Re: Split xlog.c - Mailing list pgsql-hackers

From Heikki Linnakangas
Subject Re: Split xlog.c
Date
Msg-id a462d79c-cb5a-47cc-e9ac-616b5003965f@iki.fi
Whole thread Raw
In response to Re: Split xlog.c  (Robert Haas <robertmhaas@gmail.com>)
Responses Re: Split xlog.c
List pgsql-hackers
Here's a new version. It includes two new smaller commits, before the 
main refactoring:

1. Refactor setting XLP_FIRST_IS_OVERWRITE_CONTRECORD. I moved the code 
to set that flag from AdvanceXLInsertBuffer() into 
CreateOverwriteContrecordRecord(). That avoids the need for accessing 
the global variable in AdvanceXLInsertBuffer(), which is nice with this 
patch set because I moved the global variables into xlogrecord.c. For 
comparison, when we are writing a continuation record, the 
XLP_FIRST_IS_CONTRECORD flag is also set by the caller, 
CopyXLogRecordToWAL(), not AdvanceXLInsertBuffer() itself. So I think 
this is marginally more clear anyway.

2. Use correct WAL position in error message on invalid XLOG page 
header. This is the thing that Robert pointed out in the "xlog.c: 
removing ReadRecPtr and EndRecPtr" thread. I needed to make the change 
for the refactoring anyway, but since it's a minor bug fix, it seemed 
better to extract it to a separate commit, after all.
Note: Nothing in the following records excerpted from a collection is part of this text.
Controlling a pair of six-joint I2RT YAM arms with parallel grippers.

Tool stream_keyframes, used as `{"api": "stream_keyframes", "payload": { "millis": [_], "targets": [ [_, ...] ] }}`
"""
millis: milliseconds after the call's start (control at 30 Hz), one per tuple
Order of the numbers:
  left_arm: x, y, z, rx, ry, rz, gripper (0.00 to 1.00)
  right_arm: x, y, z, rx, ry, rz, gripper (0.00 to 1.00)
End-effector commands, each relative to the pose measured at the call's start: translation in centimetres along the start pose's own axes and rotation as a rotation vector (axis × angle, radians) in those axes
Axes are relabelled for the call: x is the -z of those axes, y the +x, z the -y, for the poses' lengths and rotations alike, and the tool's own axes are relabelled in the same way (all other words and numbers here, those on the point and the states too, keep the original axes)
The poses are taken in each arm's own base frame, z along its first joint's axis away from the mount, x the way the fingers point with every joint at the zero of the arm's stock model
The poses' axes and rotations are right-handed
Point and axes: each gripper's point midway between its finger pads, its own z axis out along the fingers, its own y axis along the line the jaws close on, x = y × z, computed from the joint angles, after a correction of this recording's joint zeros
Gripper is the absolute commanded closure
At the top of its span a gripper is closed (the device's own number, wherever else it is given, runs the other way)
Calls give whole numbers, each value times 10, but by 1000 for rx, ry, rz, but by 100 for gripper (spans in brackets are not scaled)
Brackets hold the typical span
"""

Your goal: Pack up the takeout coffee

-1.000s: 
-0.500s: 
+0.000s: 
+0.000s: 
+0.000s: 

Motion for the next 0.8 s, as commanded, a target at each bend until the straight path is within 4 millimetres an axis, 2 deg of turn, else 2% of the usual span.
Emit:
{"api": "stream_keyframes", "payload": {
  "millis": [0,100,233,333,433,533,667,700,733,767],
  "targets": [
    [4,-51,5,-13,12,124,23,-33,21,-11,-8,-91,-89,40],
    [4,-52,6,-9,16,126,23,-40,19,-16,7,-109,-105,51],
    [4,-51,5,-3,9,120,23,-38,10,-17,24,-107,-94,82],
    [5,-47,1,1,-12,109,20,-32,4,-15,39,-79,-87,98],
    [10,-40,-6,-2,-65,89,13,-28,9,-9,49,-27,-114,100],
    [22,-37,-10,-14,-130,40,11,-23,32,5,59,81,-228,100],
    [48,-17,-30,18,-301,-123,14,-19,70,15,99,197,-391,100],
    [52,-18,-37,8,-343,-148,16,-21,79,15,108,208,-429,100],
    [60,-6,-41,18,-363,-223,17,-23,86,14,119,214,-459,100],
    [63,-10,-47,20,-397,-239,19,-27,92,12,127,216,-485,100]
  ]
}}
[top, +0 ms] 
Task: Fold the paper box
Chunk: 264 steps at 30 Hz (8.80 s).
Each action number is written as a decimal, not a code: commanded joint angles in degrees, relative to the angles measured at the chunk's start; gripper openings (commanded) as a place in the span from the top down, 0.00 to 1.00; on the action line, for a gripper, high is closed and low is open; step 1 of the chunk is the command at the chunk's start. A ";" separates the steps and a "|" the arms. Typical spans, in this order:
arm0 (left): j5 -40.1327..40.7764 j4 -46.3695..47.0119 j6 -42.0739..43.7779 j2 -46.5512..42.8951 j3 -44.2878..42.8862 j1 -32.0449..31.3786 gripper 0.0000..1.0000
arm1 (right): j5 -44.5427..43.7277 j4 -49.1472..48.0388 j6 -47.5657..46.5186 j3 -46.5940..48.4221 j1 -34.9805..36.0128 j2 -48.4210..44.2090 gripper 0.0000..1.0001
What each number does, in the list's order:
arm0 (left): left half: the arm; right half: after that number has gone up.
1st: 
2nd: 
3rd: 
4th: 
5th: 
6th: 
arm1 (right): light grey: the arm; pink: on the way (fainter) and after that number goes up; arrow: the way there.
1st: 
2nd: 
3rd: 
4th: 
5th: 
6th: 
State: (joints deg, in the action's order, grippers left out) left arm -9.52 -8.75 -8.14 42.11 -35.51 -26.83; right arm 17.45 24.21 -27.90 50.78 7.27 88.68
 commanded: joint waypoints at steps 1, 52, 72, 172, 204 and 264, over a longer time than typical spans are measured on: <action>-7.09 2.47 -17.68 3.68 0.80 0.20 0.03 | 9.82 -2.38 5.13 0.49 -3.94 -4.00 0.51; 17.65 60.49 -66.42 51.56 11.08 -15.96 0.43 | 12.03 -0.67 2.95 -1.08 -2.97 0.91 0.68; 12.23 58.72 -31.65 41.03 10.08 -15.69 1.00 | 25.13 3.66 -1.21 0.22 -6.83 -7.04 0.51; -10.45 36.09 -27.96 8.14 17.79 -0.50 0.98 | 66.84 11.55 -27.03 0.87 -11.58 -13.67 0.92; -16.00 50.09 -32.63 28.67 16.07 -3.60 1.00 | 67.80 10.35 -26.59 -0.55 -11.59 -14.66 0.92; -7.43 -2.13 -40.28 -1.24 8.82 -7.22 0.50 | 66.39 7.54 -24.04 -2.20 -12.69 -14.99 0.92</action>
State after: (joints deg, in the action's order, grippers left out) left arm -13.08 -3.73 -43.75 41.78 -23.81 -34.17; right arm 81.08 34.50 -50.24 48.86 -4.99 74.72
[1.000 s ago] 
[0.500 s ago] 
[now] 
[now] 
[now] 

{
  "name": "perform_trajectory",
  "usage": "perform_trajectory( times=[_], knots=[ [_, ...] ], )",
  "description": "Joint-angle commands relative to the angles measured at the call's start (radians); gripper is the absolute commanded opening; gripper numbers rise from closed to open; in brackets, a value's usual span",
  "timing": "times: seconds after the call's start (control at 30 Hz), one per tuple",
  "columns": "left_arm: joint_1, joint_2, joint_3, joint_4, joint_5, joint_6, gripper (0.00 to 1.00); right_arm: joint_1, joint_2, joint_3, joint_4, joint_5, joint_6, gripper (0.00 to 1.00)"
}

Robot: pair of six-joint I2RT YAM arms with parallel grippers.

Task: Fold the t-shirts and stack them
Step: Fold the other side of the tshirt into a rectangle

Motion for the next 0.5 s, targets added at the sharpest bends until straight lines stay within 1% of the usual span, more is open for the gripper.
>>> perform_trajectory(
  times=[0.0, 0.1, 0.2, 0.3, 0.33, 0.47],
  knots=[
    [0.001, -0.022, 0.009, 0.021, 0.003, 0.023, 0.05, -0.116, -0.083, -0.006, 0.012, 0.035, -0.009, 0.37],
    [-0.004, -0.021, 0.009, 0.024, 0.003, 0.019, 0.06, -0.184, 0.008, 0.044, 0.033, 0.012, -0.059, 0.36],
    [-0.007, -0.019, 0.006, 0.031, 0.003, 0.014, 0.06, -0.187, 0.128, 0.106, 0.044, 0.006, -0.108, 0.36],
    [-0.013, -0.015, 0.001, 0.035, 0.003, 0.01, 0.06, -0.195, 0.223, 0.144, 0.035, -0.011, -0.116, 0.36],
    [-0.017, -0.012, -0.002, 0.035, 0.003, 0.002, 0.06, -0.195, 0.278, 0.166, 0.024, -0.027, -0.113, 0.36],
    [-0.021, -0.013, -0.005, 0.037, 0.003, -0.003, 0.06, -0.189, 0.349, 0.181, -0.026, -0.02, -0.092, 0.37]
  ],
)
Responses to Robert's comments below:

On 20/10/2021 22:06, Robert Haas wrote:
> - Some logic to (a) sanity-check the control file's REDO pointer, (b)
> set InRecovery = true, and (c) update various bits of control file
> state in memory has been moved substantially earlier. The actual
> update of the control file on disk stays where it was before. At least
> on first reading, I don't really like this. On the one hand, I don't
> see a reason why it's necessary prerequisite for splitting xlog.c. On
> the other hand, it seems a bit dangerous.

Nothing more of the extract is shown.